_What you should do_. Say how many of the lines below include the word "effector", and write nothing else.

_Provided data_.
-=-=-=-=-
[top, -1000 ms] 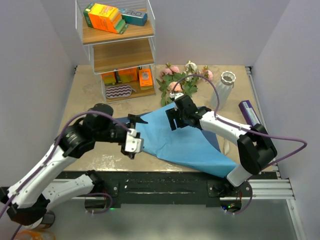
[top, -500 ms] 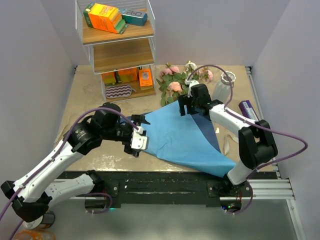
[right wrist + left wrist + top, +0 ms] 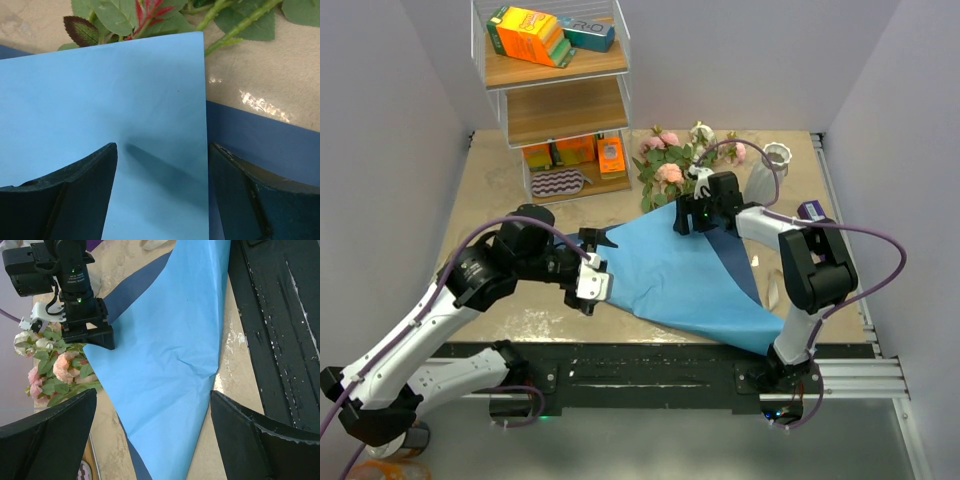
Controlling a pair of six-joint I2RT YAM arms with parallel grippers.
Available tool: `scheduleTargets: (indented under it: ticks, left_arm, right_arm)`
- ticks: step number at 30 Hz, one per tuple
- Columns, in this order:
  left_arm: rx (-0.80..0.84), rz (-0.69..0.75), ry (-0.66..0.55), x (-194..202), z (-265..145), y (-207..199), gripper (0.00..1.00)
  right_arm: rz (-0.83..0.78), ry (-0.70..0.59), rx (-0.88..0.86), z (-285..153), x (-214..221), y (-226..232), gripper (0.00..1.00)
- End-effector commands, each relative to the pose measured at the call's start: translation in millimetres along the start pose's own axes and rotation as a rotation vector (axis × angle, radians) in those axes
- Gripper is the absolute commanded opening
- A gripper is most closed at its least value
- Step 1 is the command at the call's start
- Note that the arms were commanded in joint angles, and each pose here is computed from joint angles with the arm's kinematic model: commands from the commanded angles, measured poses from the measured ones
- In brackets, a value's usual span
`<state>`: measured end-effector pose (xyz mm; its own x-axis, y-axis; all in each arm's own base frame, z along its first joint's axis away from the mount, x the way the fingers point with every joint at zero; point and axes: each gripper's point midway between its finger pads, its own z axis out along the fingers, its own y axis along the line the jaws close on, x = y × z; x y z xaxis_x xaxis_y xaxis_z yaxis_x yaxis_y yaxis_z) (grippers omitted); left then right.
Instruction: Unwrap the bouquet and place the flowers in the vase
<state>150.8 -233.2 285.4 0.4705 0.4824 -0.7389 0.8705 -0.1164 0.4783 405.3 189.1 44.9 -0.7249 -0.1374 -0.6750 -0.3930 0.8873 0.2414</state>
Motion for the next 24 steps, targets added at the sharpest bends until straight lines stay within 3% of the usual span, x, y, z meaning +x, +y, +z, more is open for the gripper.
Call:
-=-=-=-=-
_Output for this task_. 2